To Western Civilization, Ancient Greece represents the light of the intellect and the light of beauty. Indeed, the Talmud expresses appreciation for the beauty that Greece brought to the world, and even suggests that the Torah can benefit from contact with it. Why then, does the Midrash call Greece “darkness”?

Greek culture introduced a new mindset where people were aware of only their own individual consciousness and experience, of physical, visible beauty, of intellectual, personal accomplishment. They were neither interested, nor aware of, anything outside the five tangible senses.

This mindset destroyed the ability of human beings to experience an awareness of their Creator, which was a prerequisite for prophecy.

Many centuries have passed since prophecy disappeared, and now even the idea of prophecy is alien to us. There had been another sense that people could access, and that sense disappeared and cannot even be described. We are told that during the age of prophecy there had been a general awareness of G-d’s Presence of which we now feel only an echo. A full-strength connection like those experienced by our greater prophets was described as “sweeter than honey”. After the ascendance of Greek materialism, that connection was severed, forever.
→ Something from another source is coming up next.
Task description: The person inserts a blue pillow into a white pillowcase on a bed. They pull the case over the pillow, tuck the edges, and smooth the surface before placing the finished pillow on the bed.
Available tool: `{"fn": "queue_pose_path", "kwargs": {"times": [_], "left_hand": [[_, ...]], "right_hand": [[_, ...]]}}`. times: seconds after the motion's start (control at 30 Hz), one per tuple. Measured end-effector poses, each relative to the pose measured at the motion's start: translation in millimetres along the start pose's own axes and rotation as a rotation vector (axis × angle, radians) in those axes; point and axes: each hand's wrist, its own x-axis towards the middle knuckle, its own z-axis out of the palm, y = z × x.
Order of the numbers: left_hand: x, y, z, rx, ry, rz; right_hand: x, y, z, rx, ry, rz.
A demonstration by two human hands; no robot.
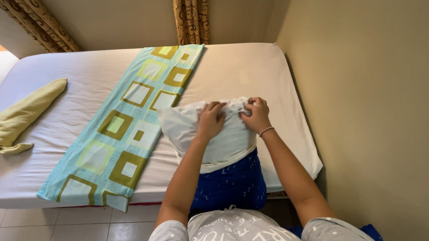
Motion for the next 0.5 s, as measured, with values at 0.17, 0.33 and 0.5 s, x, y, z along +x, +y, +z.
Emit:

As the Midrash states, Greece, “darkened our eyes.”

Moreover, the Greeks resented the very suggestion of the existence of any other reality, any other sense. They denied any connection of the Jewish People to the G-d of Israel. They forbade all visible signs of that connection – Shabbat, Brit Mila, Jewish Holidays, and learning Torah. It was then that the Jewish People, led by the sons of Matityahu, rose up against them. And when that battle was won, they celebrated by lighting the Menorah, the symbol of the eternal connection of the Jewish People to G-d, the Torah.

We no longer know what it feels like to receive prophecy, but we still have the recorded prophetic experience of our people – the Tanach. We still have the Torah she’be’al Peh, the Oral Tradition, which gives us, among other things, the methodology for extracting unlimited levels of meaning from the Torah. The little bit of pure “oil” of the Torah has been giving off light for millennia.

We cannot compete with the might of the Greek Empire, or the strength of Western Civilization. But even without prophecy, the Menorah continues to be the symbol of the Jewish People, of our perseverance and courage, of the light of the Torah and of our unbreakable connection to its Giver.